*TASK TO CARRY OUT*:
The line containing "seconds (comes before" marks the end: output every line of the data up to it, and that line too, exactly as written.

DATASET CONTENT START

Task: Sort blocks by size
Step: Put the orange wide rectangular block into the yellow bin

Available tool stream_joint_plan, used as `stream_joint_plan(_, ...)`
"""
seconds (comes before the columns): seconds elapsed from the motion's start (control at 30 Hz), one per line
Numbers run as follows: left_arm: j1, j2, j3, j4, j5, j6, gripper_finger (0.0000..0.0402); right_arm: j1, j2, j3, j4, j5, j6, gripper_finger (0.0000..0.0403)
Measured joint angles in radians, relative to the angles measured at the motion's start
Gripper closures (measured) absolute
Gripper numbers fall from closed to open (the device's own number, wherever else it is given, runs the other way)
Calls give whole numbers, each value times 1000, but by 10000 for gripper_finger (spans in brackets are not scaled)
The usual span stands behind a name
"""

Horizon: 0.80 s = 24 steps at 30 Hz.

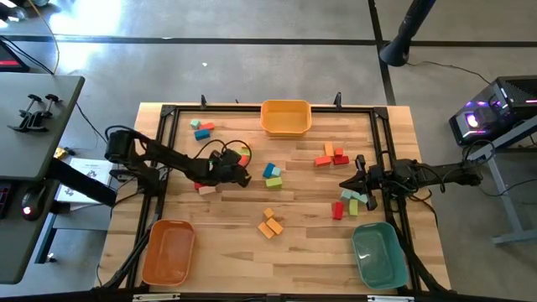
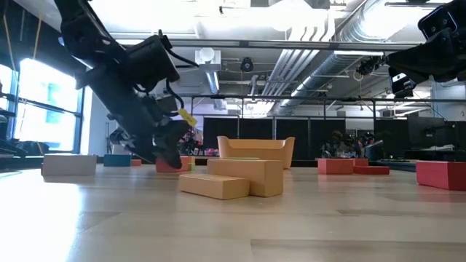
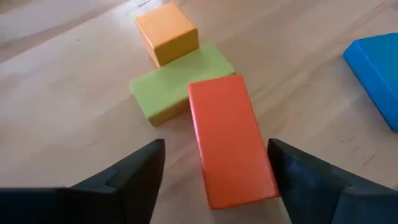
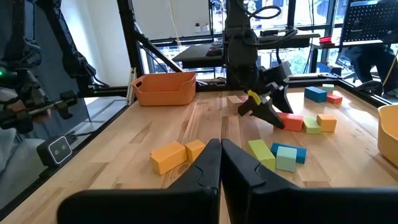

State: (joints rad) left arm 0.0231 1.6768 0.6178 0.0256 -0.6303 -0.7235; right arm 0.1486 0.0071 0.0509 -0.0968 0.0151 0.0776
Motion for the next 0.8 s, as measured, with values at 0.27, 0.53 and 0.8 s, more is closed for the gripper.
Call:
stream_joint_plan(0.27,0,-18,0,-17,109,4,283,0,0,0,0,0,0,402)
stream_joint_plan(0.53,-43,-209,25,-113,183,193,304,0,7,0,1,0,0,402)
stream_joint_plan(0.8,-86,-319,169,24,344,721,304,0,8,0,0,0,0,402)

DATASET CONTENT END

*WRITTEN REPLY*:
Task: Sort blocks by size
Step: Put the orange wide rectangular block into the yellow bin

Available tool stream_joint_plan, used as `stream_joint_plan(_, ...)`
"""
seconds (comes before the columns): seconds elapsed from the motion's start (control at 30 Hz), one per line

This exercise has nothing further to it.